The Gods conferred and resolved that Siva's austerity must be interrupted so as to make him marry again and beget a child who would vanquish the asura Taraka. The god of love , Kama,was urged to proceed to Shiva's hermitage and attempt to make Siva lovelorn.
When Kama went to Siva's hermitage and found an opportune moment in the presence of the lovely Parvati (who had come there to help siva with his austerities), he struck siva with his amorous arrow. Siva saw parvati with longing eyes, but immediately recovered his composure and burnt down kama with the fire of his third eye. But, Kama's mission had succeeded, and Siva discovering how fervent and single - minded Parvati's devotion to himself was, consented to marry her.

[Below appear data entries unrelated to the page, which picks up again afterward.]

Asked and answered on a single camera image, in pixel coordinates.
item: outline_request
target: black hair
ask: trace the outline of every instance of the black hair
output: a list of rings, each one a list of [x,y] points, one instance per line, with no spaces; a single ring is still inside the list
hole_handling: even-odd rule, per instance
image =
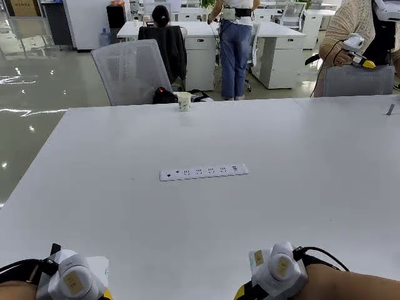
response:
[[[168,9],[163,5],[157,5],[152,11],[151,17],[158,27],[165,27],[170,21]]]

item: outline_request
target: paper cup
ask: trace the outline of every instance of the paper cup
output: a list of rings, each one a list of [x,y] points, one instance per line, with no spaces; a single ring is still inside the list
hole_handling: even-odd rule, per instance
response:
[[[180,92],[177,95],[179,111],[189,111],[192,94],[190,92]]]

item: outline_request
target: wrist
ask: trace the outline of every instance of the wrist
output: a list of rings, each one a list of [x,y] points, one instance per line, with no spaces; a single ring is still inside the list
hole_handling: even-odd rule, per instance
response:
[[[306,271],[308,282],[295,300],[333,300],[339,271],[323,264],[310,264]]]

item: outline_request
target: waist strap
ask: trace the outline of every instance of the waist strap
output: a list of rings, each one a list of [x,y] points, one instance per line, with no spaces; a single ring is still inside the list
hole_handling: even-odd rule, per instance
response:
[[[251,17],[251,8],[235,8],[236,17]]]

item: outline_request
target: beige cardigan
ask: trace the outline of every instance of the beige cardigan
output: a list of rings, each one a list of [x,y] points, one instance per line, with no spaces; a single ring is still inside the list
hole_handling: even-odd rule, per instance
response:
[[[399,23],[397,23],[396,43],[395,48],[392,50],[393,61],[397,61],[400,58],[399,28]],[[362,54],[375,38],[371,0],[344,0],[336,14],[331,18],[320,50],[322,47],[330,49],[337,41],[347,39],[350,33],[359,33],[365,39],[364,45],[361,48]],[[341,49],[341,43],[339,42],[335,48],[339,51]]]

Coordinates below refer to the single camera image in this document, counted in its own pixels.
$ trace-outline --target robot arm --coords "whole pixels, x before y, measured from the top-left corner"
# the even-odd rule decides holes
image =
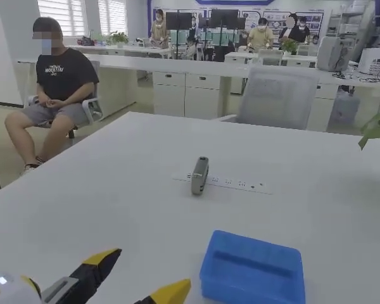
[[[0,275],[0,304],[86,304],[107,278],[121,254],[121,249],[93,255],[73,273],[41,292],[28,277]],[[191,288],[183,280],[160,288],[135,304],[183,304]]]

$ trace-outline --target sneaker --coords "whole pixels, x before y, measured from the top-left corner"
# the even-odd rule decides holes
[[[42,160],[42,158],[40,158],[39,156],[36,156],[35,159],[37,160],[38,166],[41,166],[43,163],[45,163],[45,161]]]
[[[39,165],[25,165],[23,172],[21,172],[21,176],[27,174],[30,171],[33,171],[33,169],[38,168]]]

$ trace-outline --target gray shorts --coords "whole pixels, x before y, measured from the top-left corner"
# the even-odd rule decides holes
[[[49,109],[40,104],[33,104],[22,109],[21,112],[26,114],[36,126],[44,125],[48,121],[54,120],[58,115],[69,117],[76,127],[89,124],[81,103],[73,103],[60,109]]]

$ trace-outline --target white power strip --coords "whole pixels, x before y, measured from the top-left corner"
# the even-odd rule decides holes
[[[191,182],[191,173],[188,174],[176,174],[173,176],[176,181]],[[230,188],[235,190],[263,193],[263,194],[273,194],[266,184],[263,182],[246,182],[244,180],[238,179],[225,179],[217,176],[207,176],[207,185]]]

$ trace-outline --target floor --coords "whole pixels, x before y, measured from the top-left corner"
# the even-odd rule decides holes
[[[100,128],[104,127],[108,123],[126,114],[128,111],[136,111],[143,113],[153,112],[153,88],[152,80],[142,80],[139,82],[140,92],[139,100],[136,104],[104,119],[102,122],[95,123],[94,125],[85,127],[77,131],[78,138],[84,138],[96,132]],[[228,104],[227,113],[234,114],[238,112],[240,96],[231,96]],[[15,181],[20,176],[20,172],[23,169],[23,162],[14,150],[12,143],[7,135],[4,127],[4,119],[8,113],[11,113],[15,109],[0,106],[0,182],[1,187],[8,185]],[[30,133],[34,138],[36,150],[40,149],[43,140],[46,136],[47,130],[40,128],[31,128]],[[330,126],[329,132],[342,133],[342,134],[358,134],[357,128],[354,127],[342,127],[342,126]]]

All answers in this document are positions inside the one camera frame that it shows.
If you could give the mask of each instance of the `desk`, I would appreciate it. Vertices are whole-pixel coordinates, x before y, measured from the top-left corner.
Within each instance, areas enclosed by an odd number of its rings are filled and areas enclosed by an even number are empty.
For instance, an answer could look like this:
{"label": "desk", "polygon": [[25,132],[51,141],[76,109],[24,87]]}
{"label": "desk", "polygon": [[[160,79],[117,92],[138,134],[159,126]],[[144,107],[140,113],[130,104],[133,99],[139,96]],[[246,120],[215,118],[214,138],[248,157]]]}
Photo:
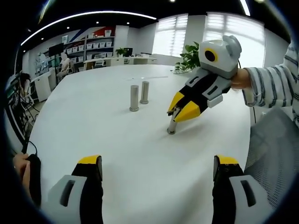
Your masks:
{"label": "desk", "polygon": [[84,61],[84,70],[88,64],[98,61],[106,61],[106,66],[124,65],[124,60],[128,59],[128,64],[155,64],[157,59],[153,57],[104,57]]}
{"label": "desk", "polygon": [[[42,162],[42,203],[82,157],[100,154],[105,224],[211,223],[214,155],[233,156],[245,168],[249,108],[242,92],[231,90],[219,105],[179,123],[169,135],[166,112],[187,80],[171,69],[114,66],[62,80],[30,136]],[[144,80],[149,104],[130,112],[130,86],[141,91]],[[28,153],[34,152],[29,144]]]}
{"label": "desk", "polygon": [[36,85],[38,101],[42,102],[46,100],[56,86],[56,76],[54,69],[50,69],[50,71],[32,79],[31,83],[35,83]]}

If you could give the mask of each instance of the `ceiling light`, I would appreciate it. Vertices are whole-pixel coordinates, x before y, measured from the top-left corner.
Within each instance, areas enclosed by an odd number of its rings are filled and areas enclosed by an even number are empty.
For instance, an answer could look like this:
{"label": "ceiling light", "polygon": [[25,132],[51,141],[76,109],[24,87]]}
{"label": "ceiling light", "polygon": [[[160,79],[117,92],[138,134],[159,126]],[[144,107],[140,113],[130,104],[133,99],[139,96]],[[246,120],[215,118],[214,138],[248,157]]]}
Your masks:
{"label": "ceiling light", "polygon": [[250,12],[249,12],[249,8],[247,6],[246,0],[240,0],[240,2],[242,4],[242,6],[243,6],[243,10],[244,10],[245,14],[247,16],[250,16]]}
{"label": "ceiling light", "polygon": [[26,43],[29,39],[31,39],[33,36],[35,36],[36,34],[38,34],[39,32],[43,31],[44,29],[56,24],[56,23],[59,23],[61,21],[64,21],[64,20],[68,20],[68,19],[71,19],[71,18],[74,18],[74,17],[78,17],[78,16],[82,16],[82,15],[91,15],[91,14],[102,14],[102,13],[113,13],[113,14],[128,14],[128,15],[136,15],[136,16],[141,16],[141,17],[145,17],[145,18],[148,18],[148,19],[152,19],[152,20],[156,20],[157,18],[155,17],[152,17],[152,16],[148,16],[148,15],[143,15],[143,14],[139,14],[139,13],[130,13],[130,12],[122,12],[122,11],[96,11],[96,12],[87,12],[87,13],[79,13],[79,14],[76,14],[76,15],[70,15],[68,17],[64,17],[60,20],[57,20],[55,22],[52,22],[46,26],[44,26],[43,28],[39,29],[38,31],[34,32],[32,35],[30,35],[26,40],[24,40],[22,43],[21,43],[21,46]]}

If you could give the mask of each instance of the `window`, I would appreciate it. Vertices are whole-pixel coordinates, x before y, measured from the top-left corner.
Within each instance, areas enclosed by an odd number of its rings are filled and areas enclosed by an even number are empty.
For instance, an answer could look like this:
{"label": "window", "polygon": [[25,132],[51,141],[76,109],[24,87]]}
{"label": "window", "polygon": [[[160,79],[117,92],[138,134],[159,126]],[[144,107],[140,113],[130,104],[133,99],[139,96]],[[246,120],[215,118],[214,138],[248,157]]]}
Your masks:
{"label": "window", "polygon": [[242,67],[263,67],[265,55],[263,24],[238,15],[208,13],[204,41],[222,39],[223,35],[234,35],[240,42]]}
{"label": "window", "polygon": [[180,57],[183,52],[188,14],[161,19],[155,33],[153,54]]}

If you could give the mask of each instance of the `metal rod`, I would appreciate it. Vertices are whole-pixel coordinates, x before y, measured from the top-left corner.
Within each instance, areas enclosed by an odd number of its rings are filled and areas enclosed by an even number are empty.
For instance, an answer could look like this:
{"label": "metal rod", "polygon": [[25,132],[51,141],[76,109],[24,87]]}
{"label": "metal rod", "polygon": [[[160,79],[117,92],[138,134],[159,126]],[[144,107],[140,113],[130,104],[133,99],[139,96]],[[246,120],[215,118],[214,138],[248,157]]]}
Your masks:
{"label": "metal rod", "polygon": [[171,121],[169,124],[169,127],[167,129],[167,133],[168,134],[175,134],[176,133],[176,127],[177,127],[177,122],[174,121],[176,115],[179,113],[180,109],[179,108],[175,108],[173,115],[171,117]]}
{"label": "metal rod", "polygon": [[130,111],[136,112],[139,110],[138,107],[138,92],[139,92],[139,86],[138,85],[132,85],[131,86],[131,106]]}
{"label": "metal rod", "polygon": [[142,82],[142,90],[141,90],[141,104],[148,104],[148,97],[149,97],[149,85],[150,83],[147,81]]}

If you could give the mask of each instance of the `green plant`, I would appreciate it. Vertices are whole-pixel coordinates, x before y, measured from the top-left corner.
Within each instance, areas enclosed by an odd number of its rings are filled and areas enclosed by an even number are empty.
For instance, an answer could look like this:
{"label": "green plant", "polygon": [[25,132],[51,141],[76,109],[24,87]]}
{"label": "green plant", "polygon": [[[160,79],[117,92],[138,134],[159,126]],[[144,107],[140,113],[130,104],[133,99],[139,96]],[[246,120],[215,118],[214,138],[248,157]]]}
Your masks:
{"label": "green plant", "polygon": [[194,42],[194,45],[185,46],[186,53],[180,54],[183,58],[183,62],[177,62],[175,66],[176,72],[188,72],[194,68],[200,67],[199,62],[199,44]]}
{"label": "green plant", "polygon": [[124,48],[119,48],[116,50],[117,55],[124,55],[126,54],[127,50]]}

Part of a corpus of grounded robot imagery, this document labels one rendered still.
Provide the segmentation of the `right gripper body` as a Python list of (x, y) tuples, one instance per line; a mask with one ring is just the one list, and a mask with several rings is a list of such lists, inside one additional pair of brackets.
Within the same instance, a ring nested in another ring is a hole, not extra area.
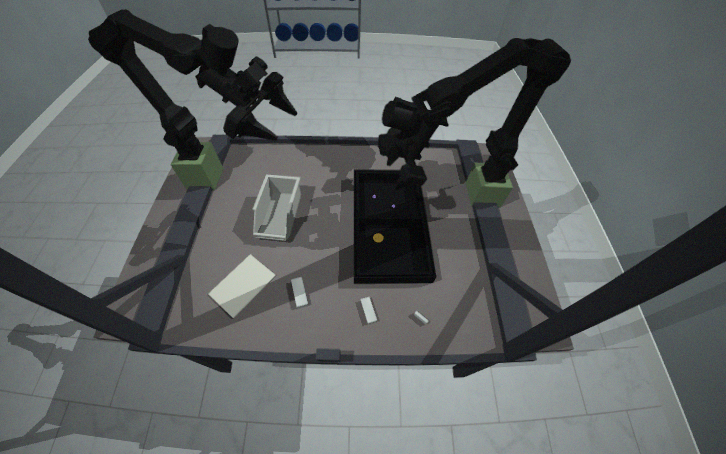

The Marriage was celebrated with the creator Brahma as the officiating priest, with Visnu (Parvati's brother) as the 'giver away' of the bride, and in the presence of all the denizens of the celestial realms.
While it is usual to represent Vishnu and Lakshmi in the role of bestowing Parvati on Siva, some texts prescribe that Himavan (the personified mount) and his consort Menaka must shown to assume this role as parents of the bride. Siva and Parvati occupy the focus of attention, when the sculpture is in the narrative relief style (as in is in the Elephata and Ellora) depicting the largely attended festive scene of wedding.
Text prescribe that the iconographical representation of Kalyanasundara must be surrounded by the guardians of directions (dikpalas),gods(devas) with their consorts (saktis). and demi-gods like siddhas, yaksas,nagas and kinnaras, sageslike Naradha and seven mother-goddesses (matekas). All of them are shown as happily marvelling at the unique occasion and joining their hands in supplication. Sculptural treatment of the wedding secne is calculated to inspire awe and delight.